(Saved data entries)
::::::
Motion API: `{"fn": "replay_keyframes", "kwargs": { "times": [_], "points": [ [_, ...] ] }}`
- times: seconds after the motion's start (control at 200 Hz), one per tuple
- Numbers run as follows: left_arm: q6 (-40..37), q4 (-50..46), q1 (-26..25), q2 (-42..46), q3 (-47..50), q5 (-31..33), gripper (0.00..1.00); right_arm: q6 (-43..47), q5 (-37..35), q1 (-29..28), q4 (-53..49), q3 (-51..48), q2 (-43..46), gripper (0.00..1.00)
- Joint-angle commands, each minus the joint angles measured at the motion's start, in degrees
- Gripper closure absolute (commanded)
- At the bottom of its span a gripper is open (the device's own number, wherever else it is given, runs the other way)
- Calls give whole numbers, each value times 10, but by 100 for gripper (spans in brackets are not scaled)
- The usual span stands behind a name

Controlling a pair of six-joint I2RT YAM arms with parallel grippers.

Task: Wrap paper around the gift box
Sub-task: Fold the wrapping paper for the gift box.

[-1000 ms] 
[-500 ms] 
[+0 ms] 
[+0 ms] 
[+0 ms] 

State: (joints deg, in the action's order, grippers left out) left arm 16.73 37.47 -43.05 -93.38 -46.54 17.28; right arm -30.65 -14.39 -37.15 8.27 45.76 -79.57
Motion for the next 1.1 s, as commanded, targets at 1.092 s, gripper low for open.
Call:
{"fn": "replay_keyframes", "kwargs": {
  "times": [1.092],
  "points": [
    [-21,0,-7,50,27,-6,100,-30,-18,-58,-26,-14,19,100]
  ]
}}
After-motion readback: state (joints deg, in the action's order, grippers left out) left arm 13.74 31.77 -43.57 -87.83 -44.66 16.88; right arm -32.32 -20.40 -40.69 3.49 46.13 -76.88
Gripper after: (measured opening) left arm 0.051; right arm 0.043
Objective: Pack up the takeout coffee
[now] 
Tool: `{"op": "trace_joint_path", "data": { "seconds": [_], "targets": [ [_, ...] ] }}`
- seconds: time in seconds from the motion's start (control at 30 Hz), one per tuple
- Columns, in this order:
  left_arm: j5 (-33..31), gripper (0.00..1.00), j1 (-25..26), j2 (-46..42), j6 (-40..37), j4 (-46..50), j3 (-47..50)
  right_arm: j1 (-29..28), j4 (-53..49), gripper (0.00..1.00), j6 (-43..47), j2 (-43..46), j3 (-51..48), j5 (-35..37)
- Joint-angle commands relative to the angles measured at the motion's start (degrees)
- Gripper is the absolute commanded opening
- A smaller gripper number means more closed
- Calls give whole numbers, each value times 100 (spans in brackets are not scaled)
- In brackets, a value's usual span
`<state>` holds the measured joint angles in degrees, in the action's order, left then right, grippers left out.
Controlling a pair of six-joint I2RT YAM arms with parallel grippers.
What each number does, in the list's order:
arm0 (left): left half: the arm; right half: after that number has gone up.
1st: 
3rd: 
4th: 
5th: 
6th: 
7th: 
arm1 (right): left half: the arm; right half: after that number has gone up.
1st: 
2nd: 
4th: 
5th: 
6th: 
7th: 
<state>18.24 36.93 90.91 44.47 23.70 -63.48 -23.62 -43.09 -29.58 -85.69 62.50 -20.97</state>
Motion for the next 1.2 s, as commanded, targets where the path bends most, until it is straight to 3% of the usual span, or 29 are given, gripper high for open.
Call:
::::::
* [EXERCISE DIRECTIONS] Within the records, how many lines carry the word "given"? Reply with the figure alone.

* [YOUR SOLUTION] 2